I happen to be much more skeptical of the necessity and effectiveness of the so-called recovery and reinvestment projects stimulated by taxpayer dollars. True, perpetuated lack of confidence in the banking system at the onset of the Great Depression contributed significantly to the duration and extent of that terrible crisis. However the circumstances of the recent financial crises aren’t the same as America faced then and the crisis didn’t warrant those very same policies that many claim could have prevented the worst of the crisis in the 1930s. At least the existence of FCIC insurance prevented the distrust and resulting bank runs we saw in the 30s. 


In fact, the centrally-directed injection of taxpayer money into the economy to restore confidence and safe jobs, did much to injure business confidence and many more jobs were likely lost than the stimulus promised to save. Additionally, much of the stimulus money wasn’t even being spent, as the supposed “shovel-ready” projects didn’t exist. 


Worse, the results of these policies will be long-felt as the stimulus and bail-outs took money out of the private sector through direct and deferred taxation (by increasing the government debt) to allocate resources by central direction throughout the economy. This so-called stimulus wasted taxpayer money by directing resources in uneconomic ways. Governments are far inferior to markets to determining the best uses of resources.

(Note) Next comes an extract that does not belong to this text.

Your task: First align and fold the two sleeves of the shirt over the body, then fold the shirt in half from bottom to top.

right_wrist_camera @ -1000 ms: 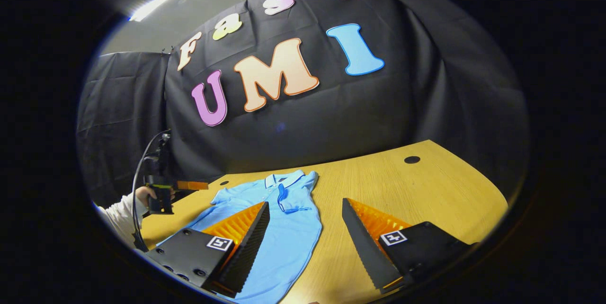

Central economic planning has failed scandalously several times in the past and despite politicians hopeful claims that they are able to steer the economy, they simply lack the knowledge and capability to do so effectively. 


Politicians would be well served by studying Robert Higg’s paper on “Regime Uncertainty” which explains why policies which meddle in markets reduce business confidence and investment and thus hamper, not stimulate, recovery.